Henry Oliver Ochieng (born 11 November 1998) is a professional footballer who plays as a midfielder for Aldershot Town. Born in England, he represents the Kenyan national team.

Club career
Ochieng was raised in Ilford and attended St Aubyn's School in Woodford Green and later Forest School in Walthamstow. He started his career with local junior side Buckhurst Hill before being spotted and signed by the youth team at West Ham United in 2009. He signed a two-year scholarship with Leyton Orient in 2015.

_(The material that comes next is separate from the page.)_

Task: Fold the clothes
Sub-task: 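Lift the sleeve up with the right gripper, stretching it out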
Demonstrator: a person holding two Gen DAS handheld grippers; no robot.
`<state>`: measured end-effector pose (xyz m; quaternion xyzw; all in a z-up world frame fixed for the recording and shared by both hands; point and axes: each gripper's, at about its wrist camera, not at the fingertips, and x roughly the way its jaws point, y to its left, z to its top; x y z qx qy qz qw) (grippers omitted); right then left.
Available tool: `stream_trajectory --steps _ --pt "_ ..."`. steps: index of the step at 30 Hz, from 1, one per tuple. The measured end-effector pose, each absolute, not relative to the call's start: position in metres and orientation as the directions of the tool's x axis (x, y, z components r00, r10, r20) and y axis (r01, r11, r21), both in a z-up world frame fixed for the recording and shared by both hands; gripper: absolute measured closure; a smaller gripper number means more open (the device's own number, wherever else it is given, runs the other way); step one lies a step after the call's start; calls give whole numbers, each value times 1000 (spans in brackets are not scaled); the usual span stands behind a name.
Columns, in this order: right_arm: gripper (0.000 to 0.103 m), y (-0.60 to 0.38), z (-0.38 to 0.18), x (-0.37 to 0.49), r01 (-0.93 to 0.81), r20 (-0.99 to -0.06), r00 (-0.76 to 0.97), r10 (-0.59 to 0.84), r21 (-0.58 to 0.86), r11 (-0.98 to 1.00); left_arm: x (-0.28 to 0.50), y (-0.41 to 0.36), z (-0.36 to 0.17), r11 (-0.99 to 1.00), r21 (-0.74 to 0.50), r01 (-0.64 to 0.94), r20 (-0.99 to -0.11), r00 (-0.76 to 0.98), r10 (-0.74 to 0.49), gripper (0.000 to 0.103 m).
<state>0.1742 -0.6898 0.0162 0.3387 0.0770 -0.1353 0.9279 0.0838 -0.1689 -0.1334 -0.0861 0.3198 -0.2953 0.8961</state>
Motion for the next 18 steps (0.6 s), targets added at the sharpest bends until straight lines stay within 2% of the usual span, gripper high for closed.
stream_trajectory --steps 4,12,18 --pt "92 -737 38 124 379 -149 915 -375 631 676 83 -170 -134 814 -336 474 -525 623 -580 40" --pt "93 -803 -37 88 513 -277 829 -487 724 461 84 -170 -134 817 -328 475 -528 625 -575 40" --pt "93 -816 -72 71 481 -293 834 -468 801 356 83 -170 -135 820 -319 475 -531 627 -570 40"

Ochieng made his first-team debut on 8 November 2016 as an 81st-minute substitute for Žan Benedičič in Orient's 1–0 away defeat to Brighton & Hove Albion U23 in the EFL Trophy. He signed his first professional contract in December. He made his League Two debut on 25 March 2017 as an 81st-minute substitute for Nigel Atangana in Orient's 3–0 defeat away to Crawley Town. Ochieng was released by Leyton Orient in March 2018.

Ahead of the 2018–19 season, Ochieng signed for newly promoted National League club Braintree Town. Ochieng made five appearances for the Iron before joining Welwyn Garden City on 28 March 2019. He joined Wingate & Finchley for the 2019–20 season. On 30 January 2020, it was announced by Wingate & Finchley that Ochieng had been sold for an undisclosed fee to League of Ireland Premier Division side Cork City, returning to professional football following 31 appearances for the club. The following day, Cork City officially announced the signing of Ochieng.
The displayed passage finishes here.